### [REQUIRED WORK]
Wherever the word "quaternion" occurs in the listing below, copy that whole line.

--- START ---

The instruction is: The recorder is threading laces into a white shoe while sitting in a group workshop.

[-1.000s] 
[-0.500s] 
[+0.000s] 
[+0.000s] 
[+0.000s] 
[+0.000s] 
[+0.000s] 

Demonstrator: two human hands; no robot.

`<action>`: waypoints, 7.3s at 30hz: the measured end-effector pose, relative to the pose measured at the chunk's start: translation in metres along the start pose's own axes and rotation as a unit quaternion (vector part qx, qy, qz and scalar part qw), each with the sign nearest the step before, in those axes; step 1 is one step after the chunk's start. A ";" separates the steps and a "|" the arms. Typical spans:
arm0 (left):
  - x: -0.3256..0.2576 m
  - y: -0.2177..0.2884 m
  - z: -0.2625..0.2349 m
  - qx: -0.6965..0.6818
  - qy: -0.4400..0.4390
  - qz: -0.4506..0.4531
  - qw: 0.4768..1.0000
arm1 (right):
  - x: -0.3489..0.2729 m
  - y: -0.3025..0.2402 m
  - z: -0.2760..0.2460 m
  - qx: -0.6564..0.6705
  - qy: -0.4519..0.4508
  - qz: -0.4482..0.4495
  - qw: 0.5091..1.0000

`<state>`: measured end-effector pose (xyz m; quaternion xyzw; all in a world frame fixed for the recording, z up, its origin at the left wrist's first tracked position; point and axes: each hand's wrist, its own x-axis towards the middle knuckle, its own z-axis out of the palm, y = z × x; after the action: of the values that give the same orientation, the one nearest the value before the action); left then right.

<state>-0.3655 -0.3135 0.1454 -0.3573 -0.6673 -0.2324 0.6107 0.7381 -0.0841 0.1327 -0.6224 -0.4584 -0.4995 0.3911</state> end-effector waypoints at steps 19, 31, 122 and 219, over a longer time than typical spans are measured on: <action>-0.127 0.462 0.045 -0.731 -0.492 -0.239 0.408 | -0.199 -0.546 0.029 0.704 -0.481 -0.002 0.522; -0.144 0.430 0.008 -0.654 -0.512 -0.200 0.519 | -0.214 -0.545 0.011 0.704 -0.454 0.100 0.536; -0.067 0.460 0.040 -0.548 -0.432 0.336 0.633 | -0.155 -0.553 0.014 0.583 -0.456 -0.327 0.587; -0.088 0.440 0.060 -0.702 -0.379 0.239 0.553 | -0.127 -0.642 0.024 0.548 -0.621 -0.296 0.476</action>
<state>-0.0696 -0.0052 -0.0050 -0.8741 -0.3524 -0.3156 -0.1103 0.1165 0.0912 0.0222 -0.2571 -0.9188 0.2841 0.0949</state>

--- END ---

### [SOLVED PROBLEM]
`<action>`: waypoints, 7.3s at 30hz: the measured end-effector pose, relative to the pose measured at the chunk's start: translation in metres along the start pose's own axes and rotation as a unit quaternion (vector part qx, qy, qz and scalar part qw), each with the sign nearest the step before, in those axes; step 1 is one step after the chunk's start. A ";" separates the steps and a "|" the arms. Typical spans:
`<state>`: measured end-effector pose (xyz m; quaternion xyzw; all in a world frame fixed for the recording, z up, its origin at the left wrist's first tracked position; point and axes: each hand's wrist, its own x-axis towards the middle knuckle, its own z-axis out of the palm, y = z × x; after the action: of the values that give the same orientation, the one nearest the value before the action); left then right.

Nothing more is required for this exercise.